DATA LISTING START

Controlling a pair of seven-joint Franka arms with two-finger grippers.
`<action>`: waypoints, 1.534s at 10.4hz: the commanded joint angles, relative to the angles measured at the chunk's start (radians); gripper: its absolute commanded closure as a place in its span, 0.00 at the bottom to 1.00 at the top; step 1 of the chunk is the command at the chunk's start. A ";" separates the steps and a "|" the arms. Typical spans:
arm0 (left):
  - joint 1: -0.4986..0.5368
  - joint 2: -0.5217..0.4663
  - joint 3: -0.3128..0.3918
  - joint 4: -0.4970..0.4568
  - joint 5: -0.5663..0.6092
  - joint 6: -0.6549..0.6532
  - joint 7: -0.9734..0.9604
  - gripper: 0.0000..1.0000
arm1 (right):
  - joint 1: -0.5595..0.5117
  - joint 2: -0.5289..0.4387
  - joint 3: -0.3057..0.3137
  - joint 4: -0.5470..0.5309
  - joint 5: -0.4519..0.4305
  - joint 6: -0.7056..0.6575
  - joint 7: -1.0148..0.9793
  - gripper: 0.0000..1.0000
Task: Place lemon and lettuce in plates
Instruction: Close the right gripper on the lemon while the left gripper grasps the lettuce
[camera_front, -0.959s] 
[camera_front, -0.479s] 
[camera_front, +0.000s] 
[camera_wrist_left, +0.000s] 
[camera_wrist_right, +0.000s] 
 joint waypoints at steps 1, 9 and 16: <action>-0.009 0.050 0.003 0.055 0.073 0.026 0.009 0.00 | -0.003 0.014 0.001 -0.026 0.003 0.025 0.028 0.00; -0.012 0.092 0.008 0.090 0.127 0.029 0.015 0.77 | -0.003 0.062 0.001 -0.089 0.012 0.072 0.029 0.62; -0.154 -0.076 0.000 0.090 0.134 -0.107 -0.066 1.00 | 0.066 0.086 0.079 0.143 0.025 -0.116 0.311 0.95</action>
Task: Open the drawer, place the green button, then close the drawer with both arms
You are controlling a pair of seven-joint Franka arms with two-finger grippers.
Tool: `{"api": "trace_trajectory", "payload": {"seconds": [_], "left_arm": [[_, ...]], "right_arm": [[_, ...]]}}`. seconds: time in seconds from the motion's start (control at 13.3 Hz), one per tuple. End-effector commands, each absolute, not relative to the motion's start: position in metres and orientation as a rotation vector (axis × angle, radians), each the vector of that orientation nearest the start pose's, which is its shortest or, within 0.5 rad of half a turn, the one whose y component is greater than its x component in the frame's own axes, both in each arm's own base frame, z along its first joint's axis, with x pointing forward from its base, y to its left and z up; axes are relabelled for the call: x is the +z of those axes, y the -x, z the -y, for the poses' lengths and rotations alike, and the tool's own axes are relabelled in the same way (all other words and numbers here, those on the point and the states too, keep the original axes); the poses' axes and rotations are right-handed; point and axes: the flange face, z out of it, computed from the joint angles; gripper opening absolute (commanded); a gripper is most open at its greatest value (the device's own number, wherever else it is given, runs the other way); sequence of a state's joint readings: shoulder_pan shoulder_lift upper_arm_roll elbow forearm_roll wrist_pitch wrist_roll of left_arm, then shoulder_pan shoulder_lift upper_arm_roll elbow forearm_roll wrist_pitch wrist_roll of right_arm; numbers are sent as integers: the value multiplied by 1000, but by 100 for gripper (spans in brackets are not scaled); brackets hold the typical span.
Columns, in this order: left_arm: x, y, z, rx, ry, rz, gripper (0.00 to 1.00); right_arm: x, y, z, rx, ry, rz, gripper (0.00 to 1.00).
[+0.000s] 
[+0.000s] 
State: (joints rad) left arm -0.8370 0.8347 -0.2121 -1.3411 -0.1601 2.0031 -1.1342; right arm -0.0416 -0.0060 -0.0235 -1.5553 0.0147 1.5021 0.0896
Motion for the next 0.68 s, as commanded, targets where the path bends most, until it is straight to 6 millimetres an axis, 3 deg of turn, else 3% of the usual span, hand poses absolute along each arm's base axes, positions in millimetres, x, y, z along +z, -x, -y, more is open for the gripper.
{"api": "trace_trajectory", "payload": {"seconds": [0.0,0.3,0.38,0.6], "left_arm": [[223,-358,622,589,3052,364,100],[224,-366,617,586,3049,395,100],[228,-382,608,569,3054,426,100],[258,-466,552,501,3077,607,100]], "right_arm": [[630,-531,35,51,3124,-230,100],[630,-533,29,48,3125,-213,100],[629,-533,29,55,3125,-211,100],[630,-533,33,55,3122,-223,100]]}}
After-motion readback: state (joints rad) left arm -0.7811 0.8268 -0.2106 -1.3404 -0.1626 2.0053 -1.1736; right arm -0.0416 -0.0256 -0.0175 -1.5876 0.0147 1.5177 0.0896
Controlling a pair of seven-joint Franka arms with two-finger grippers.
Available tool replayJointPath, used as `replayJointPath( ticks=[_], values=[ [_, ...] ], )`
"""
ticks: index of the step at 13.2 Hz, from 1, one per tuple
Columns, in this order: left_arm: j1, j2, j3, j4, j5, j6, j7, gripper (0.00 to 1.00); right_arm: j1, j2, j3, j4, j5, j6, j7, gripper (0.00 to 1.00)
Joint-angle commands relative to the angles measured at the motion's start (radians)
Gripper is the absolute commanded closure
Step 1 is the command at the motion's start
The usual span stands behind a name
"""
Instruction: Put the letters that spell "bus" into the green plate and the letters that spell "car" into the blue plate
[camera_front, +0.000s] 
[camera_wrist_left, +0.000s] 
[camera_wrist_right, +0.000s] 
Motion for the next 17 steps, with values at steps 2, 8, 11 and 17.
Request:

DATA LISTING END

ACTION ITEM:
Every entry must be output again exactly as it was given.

TASK OUTPUT:
Controlling a pair of seven-joint Franka arms with two-finger grippers.
`<action>`: waypoints, 1.534s at 10.4hz: the commanded joint angles, relative to the angles measured at the chunk's start (radians); gripper: its absolute commanded closure as a place in its span, 0.00 at the bottom to 1.00 at the top; step 1 of the chunk is the command at the chunk's start. A ";" separates the steps and a "|" the arms. Typical spans:
arm0 (left):
  - joint 1: -0.4986..0.5368
  - joint 2: -0.5217..0.4663
  - joint 3: -0.3128..0.3918
  - joint 4: -0.4970..0.4568
  - joint 5: -0.5663..0.6092
  - joint 6: -0.6549..0.6532
  - joint 7: -0.9734..0.9604
  - gripper: 0.0000..1.0000
arm1 (right):
  - joint 1: -0.5595..0.5117
  - joint 2: -0.5289..0.4387
  - joint 3: -0.3057..0.3137
  - joint 4: -0.5470..0.5309
  - joint 5: -0.4519..0.4305
  - joint 6: -0.7056..0.6575
  - joint 7: -1.0148..0.9793
  - gripper: 0.0000..1.0000
Task: Place lemon and lettuce in plates
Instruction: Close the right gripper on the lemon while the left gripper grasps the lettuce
[camera_front, -0.959s] 
[camera_front, -0.479s] 
[camera_front, +0.000s] 
[camera_wrist_left, +0.000s] 
[camera_wrist_right, +0.000s] 
 joint waypoints at steps 1, 9 and 16: <action>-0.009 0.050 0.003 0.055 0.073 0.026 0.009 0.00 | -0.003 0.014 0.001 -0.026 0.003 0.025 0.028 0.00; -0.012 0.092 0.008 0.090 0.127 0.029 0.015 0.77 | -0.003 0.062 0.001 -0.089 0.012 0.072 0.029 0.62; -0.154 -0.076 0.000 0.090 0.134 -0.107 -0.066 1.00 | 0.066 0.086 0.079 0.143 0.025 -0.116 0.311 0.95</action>
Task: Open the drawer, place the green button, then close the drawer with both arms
You are controlling a pair of seven-joint Franka arms with two-finger grippers.
Tool: `{"api": "trace_trajectory", "payload": {"seconds": [_], "left_arm": [[_, ...]], "right_arm": [[_, ...]]}}`. seconds: time in seconds from the motion's start (control at 13.3 Hz), one per tuple. End-effector commands, each absolute, not relative to the motion's start: position in metres and orientation as a rotation vector (axis × angle, radians), each the vector of that orientation nearest the start pose's, which is its shortest or, within 0.5 rad of half a turn, the one whose y component is greater than its x component in the frame's own axes, both in each arm's own base frame, z along its first joint's axis, with x pointing forward from its base, y to its left and z up; axes are relabelled for the call: x is the +z of those axes, y the -x, z the -y, for the poses' lengths and rotations alike, and the tool's own axes are relabelled in the same way (all other words and numbers here, those on the point and the states too, keep the original axes); the poses' axes and rotations are right-handed; point and axes: the flange face, z out of it, computed from the joint angles; gripper opening absolute (commanded); a gripper is most open at its greatest value (the device's own number, wherever else it is given, runs the other way); sequence of a state's joint readings: shoulder_pan shoulder_lift upper_arm_roll elbow forearm_roll wrist_pitch wrist_roll of left_arm, then shoulder_pan shoulder_lift upper_arm_roll elbow forearm_roll wrist_pitch wrist_roll of right_arm; numbers are sent as integers: the value multiplied by 1000, but by 100 for gripper (spans in brackets are not scaled); brackets hold the typical span.
Columns, in this order: left_arm: x, y, z, rx, ry, rz, gripper (0.00 to 1.00); right_arm: x, y, z, rx, ry, rz, gripper (0.00 to 1.00).
[+0.000s] 
[+0.000s] 
State: (joints rad) left arm -0.8370 0.8347 -0.2121 -1.3411 -0.1601 2.0031 -1.1342; right arm -0.0416 -0.0060 -0.0235 -1.5553 0.0147 1.5021 0.0896
Motion for the next 0.68 s, as commanded, targets where the path bends most, until it is straight to 6 millimetres an axis, 3 deg of turn, else 3% of the usual span, hand poses absolute along each arm's base axes, positions in millimetres, x, y, z along +z, -x, -y, more is open for the gripper.
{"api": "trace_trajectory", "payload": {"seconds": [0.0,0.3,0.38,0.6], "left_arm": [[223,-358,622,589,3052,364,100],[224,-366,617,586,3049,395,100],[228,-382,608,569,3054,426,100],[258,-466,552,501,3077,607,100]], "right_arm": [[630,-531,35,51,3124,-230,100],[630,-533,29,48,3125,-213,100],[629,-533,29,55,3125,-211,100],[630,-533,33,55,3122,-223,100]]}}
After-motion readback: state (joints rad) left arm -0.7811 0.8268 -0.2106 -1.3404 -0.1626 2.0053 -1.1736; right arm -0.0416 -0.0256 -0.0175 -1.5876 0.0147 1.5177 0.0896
Controlling a pair of seven-joint Franka arms with two-finger grippers.
Available tool replayJointPath, used as `replayJointPath( ticks=[_], values=[ [_, ...] ], )`
"""
ticks: index of the step at 13.2 Hz, from 1, one per tuple
Columns, in this order: left_arm: j1, j2, j3, j4, j5, j6, j7, gripper (0.00 to 1.00); right_arm: j1, j2, j3, j4, j5, j6, j7, gripper (0.00 to 1.00)
Joint-angle commands relative to the angles measured at the motion's start (radians)
Gripper is the absolute commanded closure
Step 1 is the command at the motion's start
The usual span stands behind a name
"""
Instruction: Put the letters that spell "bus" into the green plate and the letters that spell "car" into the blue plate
[camera_front, +0.000s] 
[camera_wrist_left, +0.000s] 
[camera_wrist_right, +0.000s] 
Motion for the next 17 steps, with values at steps 2, 8, 11 and 17.
Request:

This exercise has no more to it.